WORK TO BE COMPLETED:
Under this line are the records; write out word for word the part that begins at the line containing "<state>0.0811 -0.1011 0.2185" and ends at the line containing "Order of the", and no more.

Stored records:
....

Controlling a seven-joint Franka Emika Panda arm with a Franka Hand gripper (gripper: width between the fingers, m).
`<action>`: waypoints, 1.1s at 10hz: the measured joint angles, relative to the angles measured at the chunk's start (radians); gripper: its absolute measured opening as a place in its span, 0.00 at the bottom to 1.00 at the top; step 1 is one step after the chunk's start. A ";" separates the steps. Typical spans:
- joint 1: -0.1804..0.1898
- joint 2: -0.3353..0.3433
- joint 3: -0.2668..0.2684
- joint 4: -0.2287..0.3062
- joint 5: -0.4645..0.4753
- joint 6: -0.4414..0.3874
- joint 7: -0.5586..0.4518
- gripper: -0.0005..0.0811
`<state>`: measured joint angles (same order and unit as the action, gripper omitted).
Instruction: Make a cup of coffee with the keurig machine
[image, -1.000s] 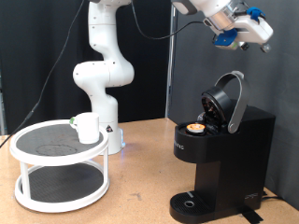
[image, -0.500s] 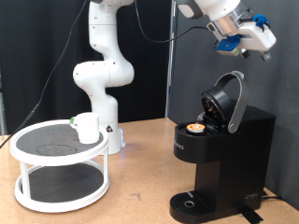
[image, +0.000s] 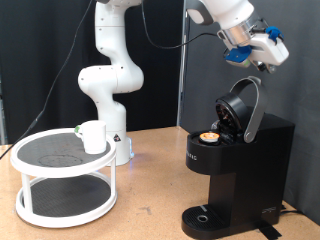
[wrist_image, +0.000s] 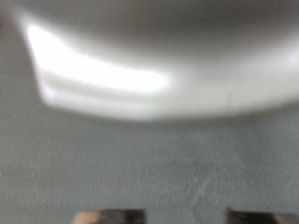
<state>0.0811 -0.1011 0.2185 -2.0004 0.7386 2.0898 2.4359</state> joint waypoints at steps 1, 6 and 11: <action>-0.004 0.000 0.000 -0.010 -0.003 0.000 0.000 0.07; -0.023 -0.011 -0.009 -0.038 -0.003 0.000 -0.010 0.01; -0.068 -0.080 -0.052 -0.087 -0.044 -0.022 -0.075 0.01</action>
<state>0.0131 -0.1808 0.1668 -2.0872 0.6948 2.0675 2.3609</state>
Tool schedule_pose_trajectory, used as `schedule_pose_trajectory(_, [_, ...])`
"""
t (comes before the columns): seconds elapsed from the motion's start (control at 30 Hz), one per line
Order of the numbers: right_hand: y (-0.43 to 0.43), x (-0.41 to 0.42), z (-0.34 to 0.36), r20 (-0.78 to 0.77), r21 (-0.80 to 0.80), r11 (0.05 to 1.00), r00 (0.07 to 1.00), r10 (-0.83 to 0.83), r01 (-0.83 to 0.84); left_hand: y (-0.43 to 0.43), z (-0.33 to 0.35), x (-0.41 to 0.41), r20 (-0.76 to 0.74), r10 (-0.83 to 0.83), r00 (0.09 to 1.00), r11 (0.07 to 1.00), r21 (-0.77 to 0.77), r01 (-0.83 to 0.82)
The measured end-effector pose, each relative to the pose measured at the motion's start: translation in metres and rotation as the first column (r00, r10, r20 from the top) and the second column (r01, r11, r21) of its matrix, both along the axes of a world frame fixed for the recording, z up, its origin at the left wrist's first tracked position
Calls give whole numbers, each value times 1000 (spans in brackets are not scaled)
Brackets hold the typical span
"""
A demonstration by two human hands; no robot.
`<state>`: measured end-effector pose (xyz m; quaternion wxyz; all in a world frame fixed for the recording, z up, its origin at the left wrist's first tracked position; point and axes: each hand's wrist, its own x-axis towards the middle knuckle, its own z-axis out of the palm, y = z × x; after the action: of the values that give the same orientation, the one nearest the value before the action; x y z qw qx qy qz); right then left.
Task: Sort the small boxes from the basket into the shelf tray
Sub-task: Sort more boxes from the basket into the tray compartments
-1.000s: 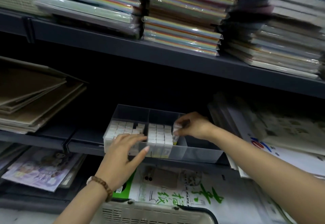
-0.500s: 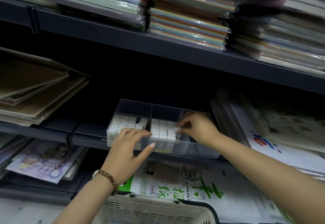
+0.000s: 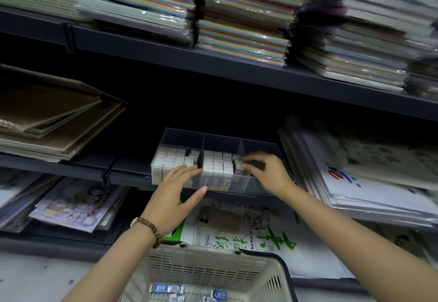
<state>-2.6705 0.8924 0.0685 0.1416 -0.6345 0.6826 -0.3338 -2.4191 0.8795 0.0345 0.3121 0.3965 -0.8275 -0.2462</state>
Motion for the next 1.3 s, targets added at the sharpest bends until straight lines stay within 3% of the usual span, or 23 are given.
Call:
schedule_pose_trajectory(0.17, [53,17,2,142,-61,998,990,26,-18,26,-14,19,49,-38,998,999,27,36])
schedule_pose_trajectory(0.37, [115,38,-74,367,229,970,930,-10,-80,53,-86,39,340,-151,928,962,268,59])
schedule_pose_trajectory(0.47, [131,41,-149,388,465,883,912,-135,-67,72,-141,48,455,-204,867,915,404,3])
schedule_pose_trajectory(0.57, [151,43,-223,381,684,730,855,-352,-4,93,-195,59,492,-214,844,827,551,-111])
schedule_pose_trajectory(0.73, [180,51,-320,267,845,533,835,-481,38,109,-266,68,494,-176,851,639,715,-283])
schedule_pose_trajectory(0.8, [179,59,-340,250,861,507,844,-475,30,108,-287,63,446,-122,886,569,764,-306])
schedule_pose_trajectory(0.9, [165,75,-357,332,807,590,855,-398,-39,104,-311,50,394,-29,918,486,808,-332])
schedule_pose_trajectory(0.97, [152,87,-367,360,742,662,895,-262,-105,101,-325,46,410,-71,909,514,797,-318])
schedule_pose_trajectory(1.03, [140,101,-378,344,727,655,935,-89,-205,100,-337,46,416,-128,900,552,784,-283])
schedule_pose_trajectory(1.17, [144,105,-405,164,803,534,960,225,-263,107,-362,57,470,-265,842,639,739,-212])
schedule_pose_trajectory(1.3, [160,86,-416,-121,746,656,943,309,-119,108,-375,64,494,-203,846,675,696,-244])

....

COMPLETED TASK:
<state>0.0811 -0.1011 0.2185 -2.0004 0.7386 2.0898 2.4359</state> joint waypoints at steps 1, 6 and 11: <action>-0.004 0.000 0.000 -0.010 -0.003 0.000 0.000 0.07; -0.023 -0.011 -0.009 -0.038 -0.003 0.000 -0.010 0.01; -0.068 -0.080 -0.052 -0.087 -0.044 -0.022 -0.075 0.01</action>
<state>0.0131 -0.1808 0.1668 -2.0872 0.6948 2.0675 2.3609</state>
Tool schedule_pose_trajectory, used as `schedule_pose_trajectory(_, [_, ...])`
"""
t (comes before the columns): seconds elapsed from the motion's start (control at 30 Hz), one per line
Order of the numbers: right_hand: y (-0.43 to 0.43), x (-0.41 to 0.42), z (-0.34 to 0.36), r20 (-0.78 to 0.77), r21 (-0.80 to 0.80), r11 (0.05 to 1.00), r00 (0.07 to 1.00), r10 (-0.83 to 0.83), r01 (-0.83 to 0.84); left_hand: y (-0.43 to 0.43), z (-0.33 to 0.35), x (-0.41 to 0.41), r20 (-0.76 to 0.74), r10 (-0.83 to 0.83), r00 (0.09 to 1.00), r11 (0.07 to 1.00), r21 (-0.77 to 0.77), r01 (-0.83 to 0.82)

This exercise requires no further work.